Starring: Vignesh, Ramesh, Iyshwarya Rajesh, Silambarasan
Directed by M. Manikandan
They are the unkempt, unbathed urchins. They have a toy watch picked off the streets and a stray dog for a pet. Across the colony gate is their friend from a well-to-do family, who sports a real watch and has been gifted a pug. There is that gate between them, they talk across it but never quite throw it open to mingle.
Kaaka Muttai is about obvious, unjust class divides—between the privileged and the deprived—in Chennai. But its characters could well inhabit ugly urban slums anywhere; the story could unfold in any impoverished home. Debutant director Manikandan lays the details out unflinchingly—the shabby home with a kerchief-sized toilet rubbing shoulders with the kitchen, the open drains, the mesh of overhead wires, the haphazardly hung clothes, the daily rhythms of life—from fetching water to putting clothes out to dry.

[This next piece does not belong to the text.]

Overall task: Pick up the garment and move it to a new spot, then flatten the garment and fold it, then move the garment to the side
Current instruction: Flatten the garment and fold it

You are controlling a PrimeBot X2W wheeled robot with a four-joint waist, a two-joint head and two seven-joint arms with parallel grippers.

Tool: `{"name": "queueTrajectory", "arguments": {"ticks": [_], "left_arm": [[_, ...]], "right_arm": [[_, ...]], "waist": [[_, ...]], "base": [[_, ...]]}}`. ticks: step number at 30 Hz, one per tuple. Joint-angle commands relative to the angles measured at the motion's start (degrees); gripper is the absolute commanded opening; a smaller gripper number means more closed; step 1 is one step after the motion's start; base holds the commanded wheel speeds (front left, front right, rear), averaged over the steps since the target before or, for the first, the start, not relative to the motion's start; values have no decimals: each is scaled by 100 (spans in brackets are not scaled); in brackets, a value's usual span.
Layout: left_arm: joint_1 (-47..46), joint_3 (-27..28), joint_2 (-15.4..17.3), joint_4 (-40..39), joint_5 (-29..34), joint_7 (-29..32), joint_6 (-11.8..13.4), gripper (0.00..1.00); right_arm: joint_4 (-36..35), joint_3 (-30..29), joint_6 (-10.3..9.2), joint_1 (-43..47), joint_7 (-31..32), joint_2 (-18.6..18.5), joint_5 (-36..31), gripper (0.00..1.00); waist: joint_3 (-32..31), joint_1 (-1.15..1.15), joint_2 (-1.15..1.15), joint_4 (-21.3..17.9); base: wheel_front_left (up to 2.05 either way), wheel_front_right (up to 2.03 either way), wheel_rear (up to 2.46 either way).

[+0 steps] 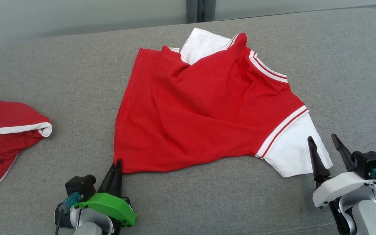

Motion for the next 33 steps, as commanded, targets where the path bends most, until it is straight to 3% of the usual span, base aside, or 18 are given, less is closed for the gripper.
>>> {"name": "queueTrajectory", "arguments": {"ticks": [1, 17, 18, 19, 20, 21, 33], "left_arm": [[81, 66, 21, -41, 21, 4, 4, 0], [274, 705, 23, 268, 506, 5, 293, 0], [244, 702, 22, 298, 502, 4, 308, 13], [223, 696, 22, 328, 503, 5, 331, 36], [198, 696, 23, 343, 532, 4, 357, 76], [166, 702, 22, 353, 557, 4, 390, 100], [400, 1009, 22, 283, 865, 5, 608, 100]], "right_arm": [[30, -26, -4, 12, -47, 10, 48, 100], [458, 140, -4, 63, -134, 93, 205, 100], [473, 156, -4, 66, -137, 92, 202, 100], [491, 171, -4, 68, -140, 94, 199, 100], [511, 177, -4, 61, -142, 79, 210, 100], [531, 182, -4, 47, -145, 66, 221, 100], [658, 157, -4, 143, -178, 102, 162, 100]], "waist": [[-57, 0, 0, 25], [-384, 0, 0, -72], [-401, 0, 0, -91], [-419, 0, 0, -110], [-438, 0, 0, -130], [-457, 0, 0, -150], [-861, 0, 0, -220]], "base": [[0, 0, 0], [0, 0, 0], [0, 0, 0], [0, 0, 0], [0, 0, 0], [0, 0, 0], [0, 0, 0]]}}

This is the world of the resourceful brothers Chinna and Periya Kaaka Muttai (Vignesh and Ramesh) who live in the ghetto with their mother, grandmother and pet. They struggle not just to make ends meet but to have the locked-up father out on bail. The brothers, instead of studying, pick coal to add to the family income. They are called Junior and Senior Kaaka Muttai because they steal crow’s eggs and drink them up. They can’t afford hen’s eggs and, as their grandmother says, the crow might be black, but is a bird anyhow. A throwaway line which differentiates the hen from the crow, the black from the fair, the haves from the have-nots.
Yet, the grimy life does not pull you down as most narratives of poverty are wont to. There are laughs, joys and wonderment for life’s little desires—a cellphone promised by the imprisoned dad, a TV procured on the ration card and a bite of the pizza from the new shop around the corner, inaugurated by a movie idol (Simbhu playing himself). Some moments are sheer delight. Like the grandma trying to make a pizza out of a dosa.
The characters around the duo get painted with broad brushstrokes, be it the kind-hearted friend Fruit Juice, the rapacious local politician, the exploitative businessman or the local goondas. There is not a false note in the performance of this family (Vignesh, Ramesh, Ishwarya). However, there is the flip side. The cute and happy picture that the kids and the stray make also tends to tower over the essential sordidness of the situation. For the audience, especially the multiplex kinds, it’s the tug-at-the-heartstrings, a feelgood element which makes the film that much more palatable. So we may get implicated in the plight of the Kaaka Muttais, but never neck-deep. Therefore, the build-up to the climax and the end feel a tad convenient. They might get us on our feet and feel good on having washed off the collective guilt, but what after this catharsis? I was left asking questions not so much about the film as of ourselves.